Vivimos tiempos definitorios: libertad o sojuzgamiento. Las organizaciones del pueblo cavilan. Aún sufren secuelas de holocausto. Horribles días de embotamiento. Quinientos mil víctimas: niños pasados a bayoneta. Infinidad de asesinados, quemados, desaparecidos. Exiliados, huérfanos. Solamente los enfermos, los criminales, defienden a los asesinos. ¡Idiotas! viven a sueldo oligárquico. Se les paga con gotas de sangre. Habitualmente comen sobras de cuartel. Buitres, que se devoran entre pares. Solo vuelan en oscuridad. Se disimulan con traje y corbata. Gustan de cementerio clandestino. En la claridad desparecen. Le temen la vida. Viven del odio.
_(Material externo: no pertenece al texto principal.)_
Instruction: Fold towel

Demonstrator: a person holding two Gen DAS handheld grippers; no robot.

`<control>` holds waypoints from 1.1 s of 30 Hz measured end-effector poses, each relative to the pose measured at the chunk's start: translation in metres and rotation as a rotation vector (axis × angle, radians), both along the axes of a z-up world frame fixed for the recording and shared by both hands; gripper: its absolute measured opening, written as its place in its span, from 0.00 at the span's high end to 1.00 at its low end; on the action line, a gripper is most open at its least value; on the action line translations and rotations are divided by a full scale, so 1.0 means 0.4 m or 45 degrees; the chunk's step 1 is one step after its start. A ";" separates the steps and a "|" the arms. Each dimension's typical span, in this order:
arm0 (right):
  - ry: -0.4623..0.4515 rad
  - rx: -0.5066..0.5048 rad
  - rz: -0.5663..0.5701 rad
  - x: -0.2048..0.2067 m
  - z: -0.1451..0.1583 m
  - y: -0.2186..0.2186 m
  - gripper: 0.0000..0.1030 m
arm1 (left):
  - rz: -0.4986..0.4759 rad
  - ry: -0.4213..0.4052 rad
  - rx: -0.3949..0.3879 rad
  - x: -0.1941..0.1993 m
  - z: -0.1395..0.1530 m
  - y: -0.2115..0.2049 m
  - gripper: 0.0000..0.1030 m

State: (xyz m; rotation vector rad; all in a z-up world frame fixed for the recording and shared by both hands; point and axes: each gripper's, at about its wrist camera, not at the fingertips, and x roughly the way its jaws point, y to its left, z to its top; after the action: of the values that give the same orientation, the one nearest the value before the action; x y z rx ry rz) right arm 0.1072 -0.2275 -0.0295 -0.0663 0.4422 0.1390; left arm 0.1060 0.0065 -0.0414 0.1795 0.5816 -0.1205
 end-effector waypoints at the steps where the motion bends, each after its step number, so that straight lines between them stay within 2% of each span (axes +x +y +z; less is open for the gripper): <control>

Igual que presidente, estrella de la línea y borregos son grandes hijos de pústula.
A los lectores hombres y mujeres: pronto nos veremos, la pluma no cesa, la denuncia tampoco. No olvidamos. Estamos permanentemente atentos a José Rubén Zamora Marroquín. Aquí nacimos. Aquí crecimos. Aquí viviremos. Aquí escribiremos. Esta es nuestra tierra. Los sátrapas caen. La historia les aborrece. elPeriódico es vida, pensamiento. Historia diaria. Nunca cejaremos. Este país y este pueblo merecemos democracia, cultura, vida, canción, poesía. Todo aquello que nos llevó a un Nobel de literatura, a un Nobel de la paz. Al medallero en Boston y Londres. Hoy cerramos una etapa. No nos vamos. Nunca nos hemos ido. Acuñamos la puerta… solo para que no entren los esbirros, sobalevas, desechos de la historia.
Con la firmeza de la integridad. Nuestro reconocimiento a José Rubén y elPeriódico. Símbolos históricos de resistencia a la bazofia y defensa de la dignidad.